Problem statement – Your answer is the lines from the one that has "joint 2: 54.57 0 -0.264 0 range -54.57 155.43" through the last line of the records below, retyped exactly and alone.

Data extracted from a collection
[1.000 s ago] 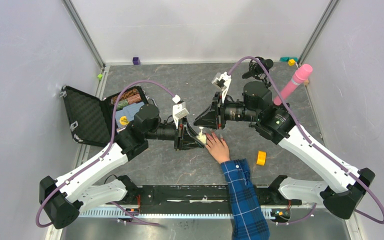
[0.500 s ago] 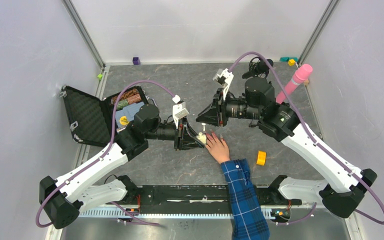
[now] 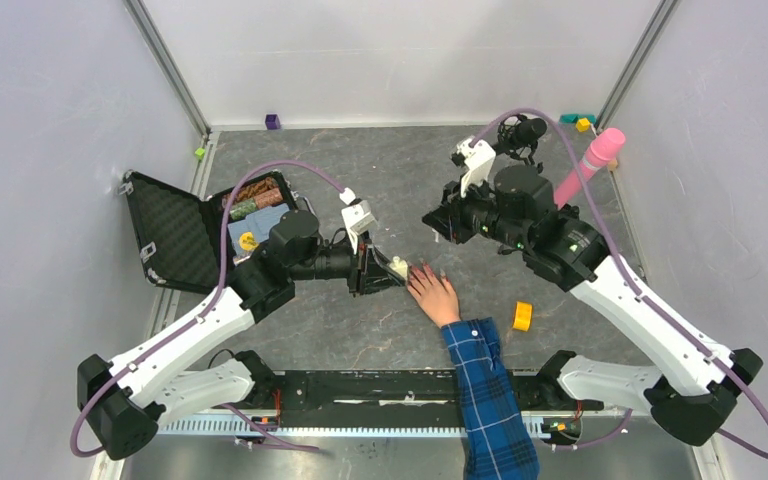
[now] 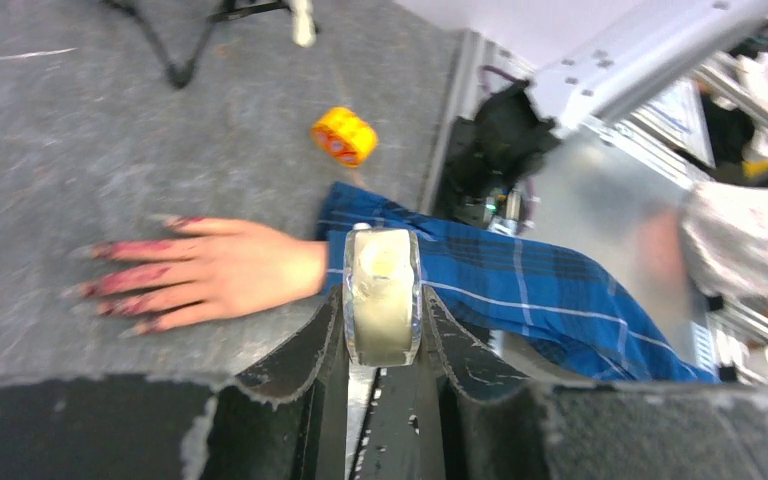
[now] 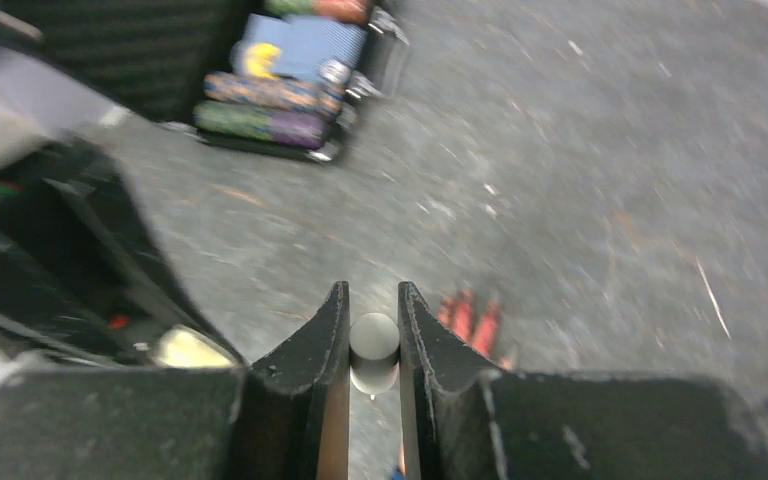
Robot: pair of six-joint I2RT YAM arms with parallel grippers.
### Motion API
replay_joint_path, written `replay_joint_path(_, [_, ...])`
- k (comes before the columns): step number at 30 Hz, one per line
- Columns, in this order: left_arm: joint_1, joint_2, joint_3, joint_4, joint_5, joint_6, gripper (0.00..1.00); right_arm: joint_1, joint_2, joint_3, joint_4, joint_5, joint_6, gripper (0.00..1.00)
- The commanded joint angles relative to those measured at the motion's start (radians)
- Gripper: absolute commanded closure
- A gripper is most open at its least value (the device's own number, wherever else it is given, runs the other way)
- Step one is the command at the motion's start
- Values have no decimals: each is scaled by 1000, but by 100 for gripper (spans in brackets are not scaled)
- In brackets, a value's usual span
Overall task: Paint the nails
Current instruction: Paint the nail polish on the nail.
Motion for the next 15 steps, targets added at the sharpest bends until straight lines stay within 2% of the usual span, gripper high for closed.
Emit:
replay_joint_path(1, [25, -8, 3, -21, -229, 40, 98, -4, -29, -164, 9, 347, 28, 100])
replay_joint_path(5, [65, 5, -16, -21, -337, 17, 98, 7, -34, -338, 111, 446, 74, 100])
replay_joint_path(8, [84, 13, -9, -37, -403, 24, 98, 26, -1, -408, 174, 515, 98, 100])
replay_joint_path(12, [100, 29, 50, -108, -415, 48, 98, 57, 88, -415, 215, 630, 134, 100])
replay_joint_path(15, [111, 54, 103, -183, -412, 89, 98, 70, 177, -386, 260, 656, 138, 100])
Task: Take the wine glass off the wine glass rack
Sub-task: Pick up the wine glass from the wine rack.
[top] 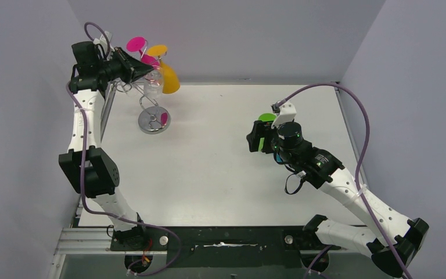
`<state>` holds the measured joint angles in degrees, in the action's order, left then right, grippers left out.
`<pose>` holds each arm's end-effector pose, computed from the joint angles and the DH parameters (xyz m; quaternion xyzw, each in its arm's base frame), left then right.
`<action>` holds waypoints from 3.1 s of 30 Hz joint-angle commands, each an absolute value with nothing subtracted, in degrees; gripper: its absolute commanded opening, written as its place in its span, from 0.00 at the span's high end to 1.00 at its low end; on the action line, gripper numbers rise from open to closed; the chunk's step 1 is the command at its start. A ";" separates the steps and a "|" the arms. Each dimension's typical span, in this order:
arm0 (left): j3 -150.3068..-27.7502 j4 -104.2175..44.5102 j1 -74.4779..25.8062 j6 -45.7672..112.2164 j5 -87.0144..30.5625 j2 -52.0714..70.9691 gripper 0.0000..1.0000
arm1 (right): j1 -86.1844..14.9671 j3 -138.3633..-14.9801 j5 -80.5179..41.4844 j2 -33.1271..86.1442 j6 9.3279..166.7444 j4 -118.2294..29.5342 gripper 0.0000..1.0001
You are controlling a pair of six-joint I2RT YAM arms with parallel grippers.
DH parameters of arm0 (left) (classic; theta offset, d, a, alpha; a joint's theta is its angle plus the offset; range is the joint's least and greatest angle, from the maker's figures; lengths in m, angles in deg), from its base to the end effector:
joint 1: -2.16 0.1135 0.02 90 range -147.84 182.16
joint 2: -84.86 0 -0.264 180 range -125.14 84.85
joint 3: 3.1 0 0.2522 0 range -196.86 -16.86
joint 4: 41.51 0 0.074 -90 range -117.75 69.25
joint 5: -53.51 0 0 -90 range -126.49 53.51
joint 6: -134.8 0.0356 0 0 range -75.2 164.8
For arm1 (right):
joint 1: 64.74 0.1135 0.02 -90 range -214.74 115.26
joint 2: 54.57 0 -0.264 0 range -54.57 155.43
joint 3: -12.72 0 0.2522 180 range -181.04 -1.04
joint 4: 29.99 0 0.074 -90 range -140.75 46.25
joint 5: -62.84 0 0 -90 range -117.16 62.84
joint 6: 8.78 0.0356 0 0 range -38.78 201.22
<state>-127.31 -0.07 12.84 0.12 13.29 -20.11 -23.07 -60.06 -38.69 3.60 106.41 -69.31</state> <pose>0.4139 0.0504 0.4150 -0.1419 0.7758 -0.4820 0.3817 0.1718 0.1434 0.3559 -0.0664 0.8369 0.2251 0.4945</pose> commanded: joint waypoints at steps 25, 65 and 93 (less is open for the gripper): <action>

Exercise output –
joint 2: 54.57 0 -0.264 0 range -54.57 155.43
joint 3: -12.72 0 0.2522 180 range -181.04 -1.04
joint 4: 29.99 0 0.074 -90 range -140.75 46.25
joint 5: -62.84 0 0 -90 range -117.16 62.84
joint 6: 8.78 0.0356 0 0 range -38.78 201.22
<state>-127.31 -0.07 12.84 0.12 13.29 -20.11 -23.07 -60.06 -38.69 3.60 106.41 -69.31</state> <pose>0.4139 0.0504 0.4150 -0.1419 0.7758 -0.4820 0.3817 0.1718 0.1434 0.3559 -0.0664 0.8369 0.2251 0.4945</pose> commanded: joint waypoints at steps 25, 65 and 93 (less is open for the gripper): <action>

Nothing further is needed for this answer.